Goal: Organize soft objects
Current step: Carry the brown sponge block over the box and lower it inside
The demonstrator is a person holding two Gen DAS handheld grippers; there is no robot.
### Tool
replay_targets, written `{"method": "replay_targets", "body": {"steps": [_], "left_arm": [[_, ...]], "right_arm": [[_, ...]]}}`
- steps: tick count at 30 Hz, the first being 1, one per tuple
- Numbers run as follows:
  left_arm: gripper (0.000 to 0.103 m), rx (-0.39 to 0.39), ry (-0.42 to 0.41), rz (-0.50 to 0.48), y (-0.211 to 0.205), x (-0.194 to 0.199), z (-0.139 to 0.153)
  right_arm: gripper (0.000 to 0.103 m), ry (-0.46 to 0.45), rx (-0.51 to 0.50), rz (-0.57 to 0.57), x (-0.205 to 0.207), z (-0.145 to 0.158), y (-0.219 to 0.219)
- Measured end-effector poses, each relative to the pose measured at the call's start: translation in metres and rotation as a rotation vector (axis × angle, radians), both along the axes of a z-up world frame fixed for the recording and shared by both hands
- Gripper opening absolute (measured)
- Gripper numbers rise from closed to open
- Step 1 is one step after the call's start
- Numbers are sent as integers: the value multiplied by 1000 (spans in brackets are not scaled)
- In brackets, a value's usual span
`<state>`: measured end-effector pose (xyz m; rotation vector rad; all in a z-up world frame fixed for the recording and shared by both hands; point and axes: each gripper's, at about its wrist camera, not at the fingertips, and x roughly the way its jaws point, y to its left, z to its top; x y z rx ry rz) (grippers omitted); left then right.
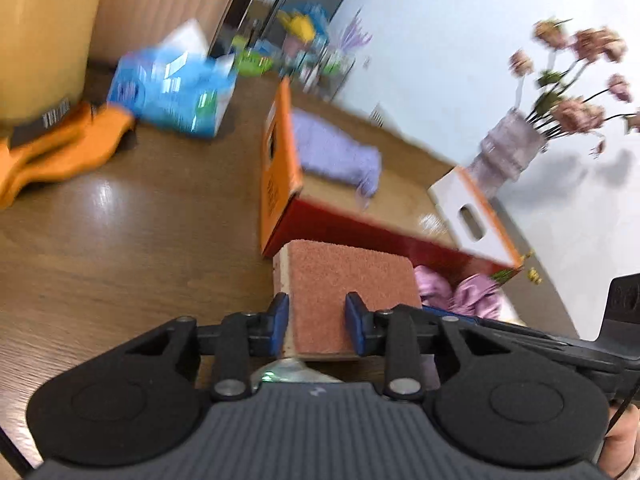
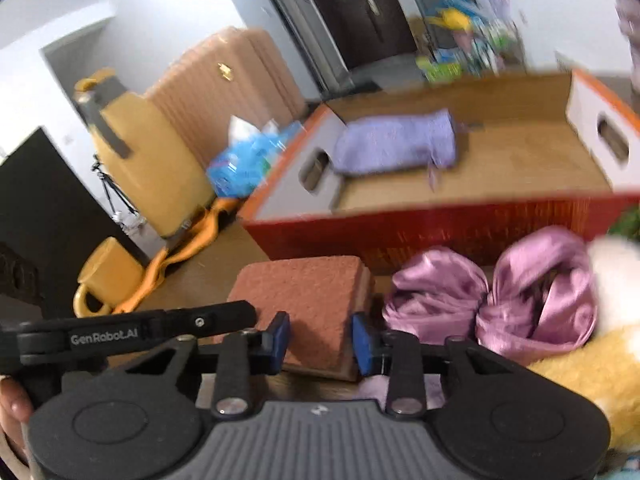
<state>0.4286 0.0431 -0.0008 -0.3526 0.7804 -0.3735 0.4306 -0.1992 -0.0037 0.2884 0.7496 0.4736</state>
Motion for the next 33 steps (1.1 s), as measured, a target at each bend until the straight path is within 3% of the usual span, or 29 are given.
{"method": "replay_targets", "body": {"steps": [4, 7, 12, 17, 25, 33], "left_arm": [[30, -17, -111, 2, -1, -37, 40], [30, -26, -163, -14, -8, -73, 58], [30, -41, -185, -45, -25, -139, 54], [29, -63, -142, -55, -37, -185, 41], [29, -22, -149, -62, -49, -217, 38], [29, -11, -176, -67, -55, -207, 50]], "right_arm": [[31, -127, 7, 18, -36, 41, -8], [29, -173, 19, 16, -70, 58, -20], [28, -180, 37, -10, -139, 57, -41], [24, -143, 87, -54, -192, 41, -61], [24, -142, 103, -67, -225, 31, -69], [24, -176, 99, -72, -216, 42, -73]]}}
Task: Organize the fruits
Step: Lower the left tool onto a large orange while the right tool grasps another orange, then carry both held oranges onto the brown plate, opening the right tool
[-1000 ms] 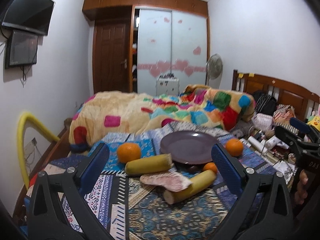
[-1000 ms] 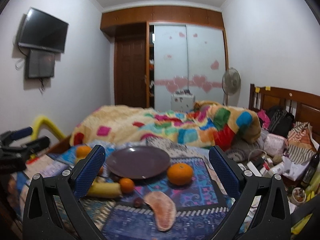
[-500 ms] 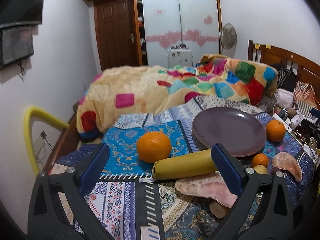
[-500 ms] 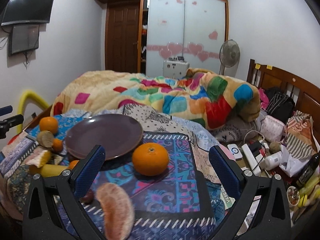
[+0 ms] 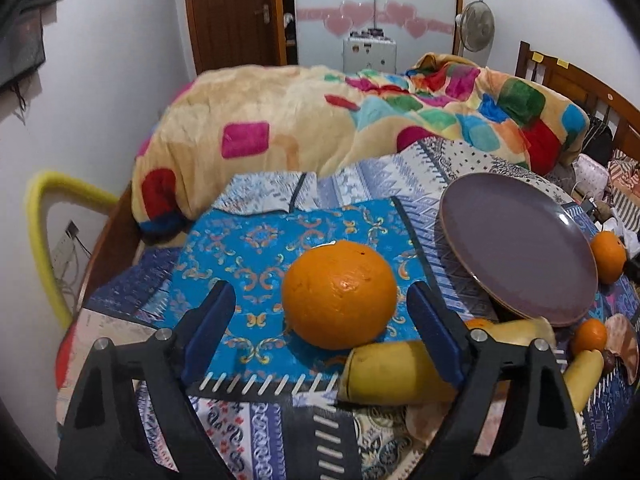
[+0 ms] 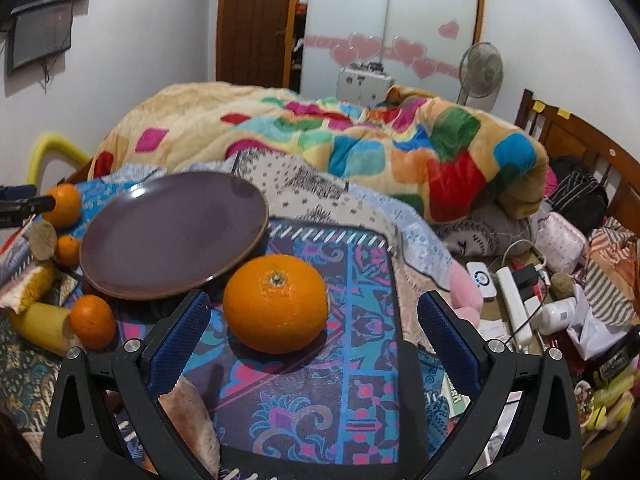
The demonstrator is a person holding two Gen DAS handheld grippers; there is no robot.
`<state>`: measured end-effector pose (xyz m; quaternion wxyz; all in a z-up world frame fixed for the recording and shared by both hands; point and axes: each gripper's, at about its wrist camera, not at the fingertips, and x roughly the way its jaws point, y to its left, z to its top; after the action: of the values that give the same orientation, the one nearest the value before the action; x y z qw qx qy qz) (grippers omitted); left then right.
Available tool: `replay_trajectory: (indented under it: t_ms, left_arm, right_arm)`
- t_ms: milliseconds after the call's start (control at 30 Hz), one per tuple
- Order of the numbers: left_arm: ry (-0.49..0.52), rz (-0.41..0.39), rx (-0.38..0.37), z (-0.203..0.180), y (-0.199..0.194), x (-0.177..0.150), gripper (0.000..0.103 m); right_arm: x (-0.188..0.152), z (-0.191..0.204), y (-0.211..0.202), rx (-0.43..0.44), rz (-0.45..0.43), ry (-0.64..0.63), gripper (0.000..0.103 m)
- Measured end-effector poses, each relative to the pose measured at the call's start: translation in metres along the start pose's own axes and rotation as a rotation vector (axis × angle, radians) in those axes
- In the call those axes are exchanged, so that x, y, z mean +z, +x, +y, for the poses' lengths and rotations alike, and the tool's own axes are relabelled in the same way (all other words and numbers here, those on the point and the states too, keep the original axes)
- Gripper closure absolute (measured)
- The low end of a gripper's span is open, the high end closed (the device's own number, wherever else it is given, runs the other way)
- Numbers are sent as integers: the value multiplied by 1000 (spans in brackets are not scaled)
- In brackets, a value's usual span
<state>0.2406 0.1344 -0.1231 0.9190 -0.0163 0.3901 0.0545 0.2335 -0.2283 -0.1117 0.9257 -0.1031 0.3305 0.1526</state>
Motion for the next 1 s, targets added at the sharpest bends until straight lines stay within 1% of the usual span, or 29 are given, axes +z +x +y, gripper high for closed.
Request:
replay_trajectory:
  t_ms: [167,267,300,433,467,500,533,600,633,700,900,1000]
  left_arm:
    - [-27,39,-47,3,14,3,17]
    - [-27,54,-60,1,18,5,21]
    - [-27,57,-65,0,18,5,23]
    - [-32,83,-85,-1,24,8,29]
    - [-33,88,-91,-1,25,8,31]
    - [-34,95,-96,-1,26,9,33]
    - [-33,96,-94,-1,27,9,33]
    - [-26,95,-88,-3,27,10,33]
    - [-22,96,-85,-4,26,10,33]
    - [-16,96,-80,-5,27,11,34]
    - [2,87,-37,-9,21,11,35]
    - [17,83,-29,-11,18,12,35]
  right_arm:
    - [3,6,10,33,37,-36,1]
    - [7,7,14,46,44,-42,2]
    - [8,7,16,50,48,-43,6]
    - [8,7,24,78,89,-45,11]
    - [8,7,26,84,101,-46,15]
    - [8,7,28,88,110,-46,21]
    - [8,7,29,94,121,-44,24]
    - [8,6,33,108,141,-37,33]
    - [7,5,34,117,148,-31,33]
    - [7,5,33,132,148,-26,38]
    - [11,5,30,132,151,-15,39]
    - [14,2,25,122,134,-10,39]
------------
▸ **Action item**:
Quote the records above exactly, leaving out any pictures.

▸ **Solution to the exercise**:
Goal: Organize soft objects
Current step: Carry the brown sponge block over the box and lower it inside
The demonstrator is a person holding two Gen DAS handheld grippers; there is no robot.
### Tool
replay_targets, written `{"method": "replay_targets", "body": {"steps": [_], "left_arm": [[_, ...]], "right_arm": [[_, ...]]}}`
- steps: tick count at 30 Hz, the first being 1, one per tuple
- Numbers run as follows:
  left_arm: gripper (0.000 to 0.103 m), rx (-0.39 to 0.39), ry (-0.42 to 0.41), rz (-0.50 to 0.48), y (-0.211 to 0.205), x (-0.194 to 0.199), z (-0.139 to 0.153)
  right_arm: gripper (0.000 to 0.103 m), ry (-0.46 to 0.45), rx (-0.51 to 0.50), rz (-0.57 to 0.57), x (-0.205 to 0.207), z (-0.145 to 0.158), y (-0.219 to 0.219)
- Measured end-effector poses, each relative to the pose measured at the call's start: translation in metres and rotation as a rotation vector (axis × angle, radians), both along the axes of a z-up world frame fixed for the recording and shared by both hands
- Gripper opening absolute (measured)
- Gripper numbers rise from closed to open
- Step 1 is one step after the call's start
- Numbers are sent as integers: the value multiplied by 1000 (spans in brackets are not scaled)
- In brackets, a value's usual span
`<state>`: measured end-effector pose (xyz m; rotation vector rad; all in a z-up world frame fixed for the recording and shared by both hands; point and axes: each gripper's, at about its wrist camera, not at the fingertips, and x roughly the way its jaws point, y to its left, z to its top; x y z rx ry rz) (grippers omitted); left then right.
<state>0.4286 0.0431 -0.0008 -0.3526 0.7804 -0.3735 0.4306 -0.1992 -0.0037 0.2884 0.7496 0.4736</state>
Motion for the next 33 steps (1.1 s), as measured, a target at each bend until the straight path is within 3% of the usual span, or 29 are given.
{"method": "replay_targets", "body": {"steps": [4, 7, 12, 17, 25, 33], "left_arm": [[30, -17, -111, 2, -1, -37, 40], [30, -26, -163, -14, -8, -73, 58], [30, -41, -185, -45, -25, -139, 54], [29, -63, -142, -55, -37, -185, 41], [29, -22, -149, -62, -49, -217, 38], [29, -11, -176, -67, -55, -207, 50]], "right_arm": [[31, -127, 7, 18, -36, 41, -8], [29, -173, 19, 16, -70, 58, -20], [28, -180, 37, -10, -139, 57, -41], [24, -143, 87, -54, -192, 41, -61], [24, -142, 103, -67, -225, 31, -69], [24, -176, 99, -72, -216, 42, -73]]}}
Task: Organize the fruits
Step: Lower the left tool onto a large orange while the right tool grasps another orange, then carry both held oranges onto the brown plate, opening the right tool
[-1000 ms] 
[-1000 ms] 
[-500 ms] 
[-500 ms] 
[+0 ms] 
[+0 ms] 
The demonstrator is a person holding two Gen DAS handheld grippers; there is no robot.
`<state>`: measured end-effector pose (xyz m; quaternion wxyz; all in a z-up world frame fixed for the recording and shared by both hands; point and axes: each gripper's, at about its wrist camera, not at the fingertips, and x roughly the way its jaws point, y to its left, z to its top; after the action: of the values that give the same orientation, the one nearest the value before the action; x y z qw qx qy qz) (grippers omitted); left then right.
Available tool: `replay_trajectory: (indented under it: t_ms, left_arm, right_arm)`
- t_ms: milliseconds after the call's start (control at 30 Hz), one per tuple
- Order of the numbers: left_arm: ry (-0.49..0.52), rz (-0.41..0.39), rx (-0.38..0.37), z (-0.203..0.180), y (-0.199..0.194), x (-0.177..0.150), gripper (0.000..0.103 m); right_arm: x (-0.188..0.152), z (-0.191..0.204), y (-0.211..0.202), rx (-0.43..0.44), rz (-0.45..0.43), ry (-0.64..0.63), gripper (0.000..0.103 m)
- Measured end-effector poses, each relative to the pose measured at the call's start: translation in metres along the start pose's own axes and rotation as a rotation vector (axis × angle, radians) in those axes
- In the call those axes are exchanged, so that x, y, z mean +z, +x, +y, for the poses' lengths and rotations alike, and the tool's own axes are relabelled in the same way (all other words and numbers here, those on the point and the states too, keep the original axes)
- Gripper closure absolute (measured)
- The low end of a gripper's span is open, the high end closed (the device's own number, wherever else it is given, runs the other way)
- Numbers are sent as integers: the value multiplied by 1000 (spans in brackets are not scaled)
- In brackets, a value's usual span
<state>0.2406 0.1344 -0.1231 0.9190 -0.0163 0.3901 0.0545 0.2335 -0.2283 -0.1117 0.9257 -0.1031 0.3305 0.1526</state>
Motion for the next 1 s, targets added at the sharpest bends until straight lines stay within 1% of the usual span, or 29 are given, axes +z +x +y, gripper high for closed.
Request:
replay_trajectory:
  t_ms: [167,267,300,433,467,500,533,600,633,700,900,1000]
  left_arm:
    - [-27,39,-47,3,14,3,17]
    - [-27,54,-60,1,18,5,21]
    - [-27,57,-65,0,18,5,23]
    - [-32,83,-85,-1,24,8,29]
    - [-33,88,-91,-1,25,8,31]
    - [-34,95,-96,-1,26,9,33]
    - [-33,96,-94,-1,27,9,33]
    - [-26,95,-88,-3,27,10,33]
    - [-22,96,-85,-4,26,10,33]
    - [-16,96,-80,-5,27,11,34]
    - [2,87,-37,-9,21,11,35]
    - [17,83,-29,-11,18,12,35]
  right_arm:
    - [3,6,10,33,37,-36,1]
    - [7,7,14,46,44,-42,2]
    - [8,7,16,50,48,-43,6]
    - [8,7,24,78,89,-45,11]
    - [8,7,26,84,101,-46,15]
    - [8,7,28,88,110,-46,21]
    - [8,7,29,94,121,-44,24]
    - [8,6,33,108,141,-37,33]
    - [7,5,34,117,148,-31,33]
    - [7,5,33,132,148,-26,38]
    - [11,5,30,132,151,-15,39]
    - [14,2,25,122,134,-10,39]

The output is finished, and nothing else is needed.